Pretreatment of Japanese cedar by ionic liquid solutions in combination with acid and metal ion and its application to high solid loading

BACKGROUND: Lignocellulosic biomass from plant biomass, especially softwoods, are well-known to present difficulties during attempts at hydrolysis due to their rigid structure. Pretreatment of lignocellulosic biomass with ionic liquids (ILs) is attractive as this requires to a low input of energy. However, IL pretreatment has the disadvantage of the presence of large amounts of water. Recently, it was reported that a small amount of acid has a positive effect on the degradation of biomass in IL with water. In this study the pretreatment of Japanese cedar, the most abundant softwood in Japan, was investigated using a combination of IL, acid and metal ions. RESULTS: First, the novel ionic liquid pretreatment was investigated by changing the pretreatment solvent and the anti-solvent. A mixture of IL, acid and ferric oxide (Fe(3+)) ion was most effective for pretreatment, and an acetone-water mixture was also most effective on the precipitation of biomass.

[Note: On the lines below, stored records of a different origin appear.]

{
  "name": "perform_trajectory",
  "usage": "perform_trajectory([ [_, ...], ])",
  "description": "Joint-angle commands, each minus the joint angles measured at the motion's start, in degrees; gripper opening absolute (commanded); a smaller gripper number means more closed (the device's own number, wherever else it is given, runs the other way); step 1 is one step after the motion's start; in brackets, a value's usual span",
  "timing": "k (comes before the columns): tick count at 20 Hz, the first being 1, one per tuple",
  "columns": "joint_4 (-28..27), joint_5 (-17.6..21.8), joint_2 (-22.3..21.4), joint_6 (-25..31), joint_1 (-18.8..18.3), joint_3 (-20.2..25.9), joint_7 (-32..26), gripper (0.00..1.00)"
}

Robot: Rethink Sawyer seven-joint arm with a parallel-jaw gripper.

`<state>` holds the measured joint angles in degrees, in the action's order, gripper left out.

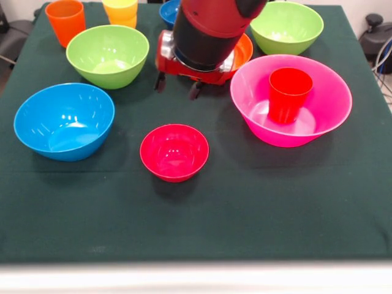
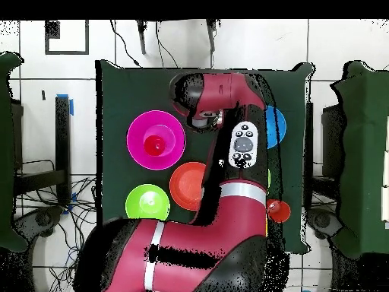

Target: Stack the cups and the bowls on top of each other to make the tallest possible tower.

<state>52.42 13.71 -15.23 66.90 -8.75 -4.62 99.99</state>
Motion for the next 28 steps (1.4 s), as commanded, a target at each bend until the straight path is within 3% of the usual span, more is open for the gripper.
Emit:
perform_trajectory([
  [1, -2.8, 5.97, 4.46, -1.68, -2.2, 8.53, -22.11, 1.0],
  [7, -4.37, 6.74, 5.87, -1.81, -4.1, 10.57, -23.61, 1.0],
  [10, -4.92, 5.8, 7.27, -3.05, -4.55, 11.87, -21.47, 1.0],
  [15, -7.49, 4.85, 9.51, -2.44, -3.91, 13.36, -19.29, 1.0],
  [28, -11.41, 5.23, 10.26, 1.03, -3.05, 13.77, -18.62, 1.0],
])
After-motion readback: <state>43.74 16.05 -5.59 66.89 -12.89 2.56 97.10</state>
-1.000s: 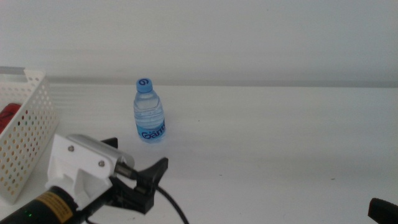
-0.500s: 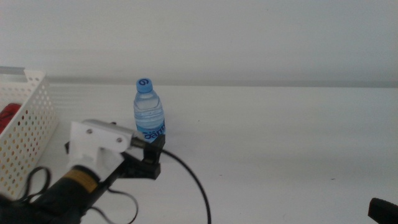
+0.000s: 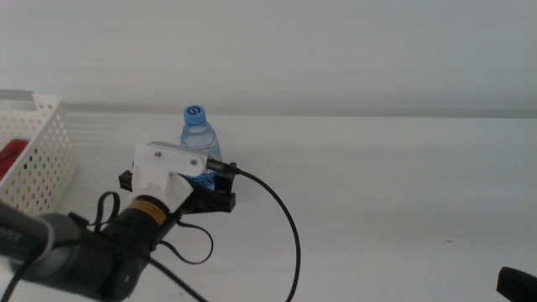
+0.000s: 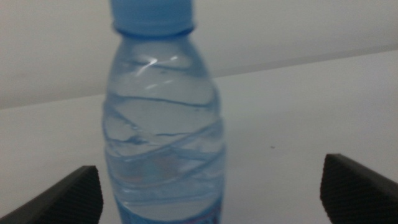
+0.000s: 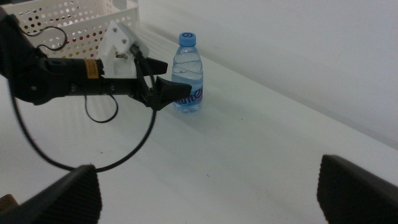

These optimized pretreatment combinations attained a higher degree of glucose release from the pretreated biomass. The amount of cellulose was concentrated from to a level of 36 to 84% of the insoluble fraction by the optimized pretreatment. Based on this result, it was assumed that the extraction of the lignin fraction from the biomass into an anti-solvent solution was attained. Finally, this optimized pretreatment was applied to the enzymatic hydrolysis of Japanese cedar at high-solid biomass loading, and 110 g/L of glucose production was attained. In addition, the ethanol fermentation with this hydrolyzed solution by Saccharomyces cerevisiae achieved 50 g/L ethanol production, and this yield reached 90% of the theoretical yield. CONCLUSIONS: We developed an effective pretreatment protocol by changing to a pretreatment solvent containing IL, acid, metal ion and anti-solvent. The optimized pretreatment has an effect on softwood and separately retrieved lignin as a by-product. The saccharified solution at high-solid biomass loading was converted to ethanol in a high yield. This proposed methodology would boost the performance of the bioconversion of low-cost materials to other chemicals, and would not be limited to only ethanol but also would include other target chemicals.